Under this line is a listing; return exactly the lines starting at the one with "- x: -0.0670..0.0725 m" and running down to the one with "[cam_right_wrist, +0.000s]", and leave out its pictures.
::::
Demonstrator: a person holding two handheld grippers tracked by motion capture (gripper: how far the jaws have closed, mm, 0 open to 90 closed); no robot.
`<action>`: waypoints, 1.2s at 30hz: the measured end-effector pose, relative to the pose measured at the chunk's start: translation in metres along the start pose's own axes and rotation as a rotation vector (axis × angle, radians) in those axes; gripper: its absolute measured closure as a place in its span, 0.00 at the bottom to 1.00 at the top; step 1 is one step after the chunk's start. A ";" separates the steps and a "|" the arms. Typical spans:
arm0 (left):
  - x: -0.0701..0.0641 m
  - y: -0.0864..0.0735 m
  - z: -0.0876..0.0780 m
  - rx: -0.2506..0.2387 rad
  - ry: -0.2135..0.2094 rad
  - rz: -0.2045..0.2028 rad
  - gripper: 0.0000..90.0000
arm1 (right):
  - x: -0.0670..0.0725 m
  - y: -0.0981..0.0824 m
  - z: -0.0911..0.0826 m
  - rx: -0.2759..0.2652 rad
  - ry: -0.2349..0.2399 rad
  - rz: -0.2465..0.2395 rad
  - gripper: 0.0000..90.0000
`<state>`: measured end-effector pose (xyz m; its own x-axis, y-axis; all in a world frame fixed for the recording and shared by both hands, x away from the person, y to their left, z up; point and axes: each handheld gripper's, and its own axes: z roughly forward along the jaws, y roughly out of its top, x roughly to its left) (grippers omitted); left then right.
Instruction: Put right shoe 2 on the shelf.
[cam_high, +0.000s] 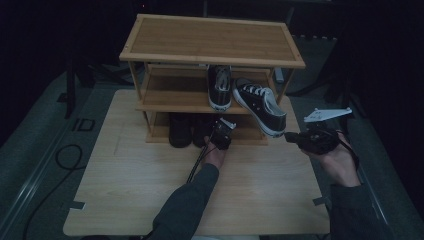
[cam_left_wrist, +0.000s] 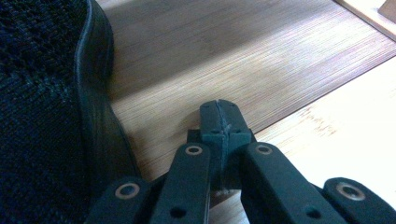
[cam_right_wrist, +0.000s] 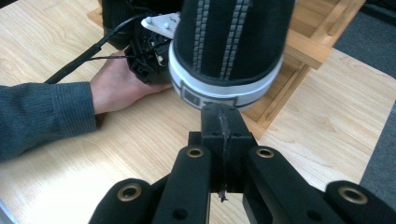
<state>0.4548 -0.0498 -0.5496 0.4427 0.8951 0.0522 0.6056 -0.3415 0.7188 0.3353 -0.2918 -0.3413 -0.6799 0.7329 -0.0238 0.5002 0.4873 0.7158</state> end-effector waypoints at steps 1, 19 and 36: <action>0.000 0.000 0.000 0.000 0.000 0.000 1.00 | 0.001 0.000 0.001 0.001 0.001 -0.002 1.00; 0.000 0.000 0.000 0.001 0.002 0.004 1.00 | 0.003 0.003 0.004 -0.010 0.000 0.002 1.00; 0.000 0.000 0.000 0.003 0.009 0.006 1.00 | 0.010 0.009 0.013 -0.025 0.039 -0.005 1.00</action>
<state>0.4546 -0.0502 -0.5497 0.4407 0.8955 0.0628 0.6048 -0.3478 0.7164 0.3401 -0.2741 -0.3436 -0.7032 0.7110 -0.0004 0.4835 0.4786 0.7329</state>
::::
**EXERCISE SOLUTION**:
  - x: -0.0670..0.0725 m
  - y: -0.0981..0.0824 m
  - z: -0.0911..0.0826 m
  - rx: -0.2759..0.2652 rad
  - ry: -0.2349..0.2399 rad
  - rz: -0.2465..0.2395 rad
  - gripper: 0.0000..90.0000
`<state>`: measured end-effector pose (xyz m; its own x-axis, y-axis; all in a world frame fixed for the recording and shared by both hands, x away from the person, y to their left, z up; point and axes: each handheld gripper's, and its own axes: z roughly forward along the jaws, y roughly out of its top, x roughly to its left) (grippers omitted); left then right.
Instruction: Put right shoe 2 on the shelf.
[cam_high, +0.000s] 
[cam_left_wrist, +0.000s] 
[cam_right_wrist, +0.000s] 

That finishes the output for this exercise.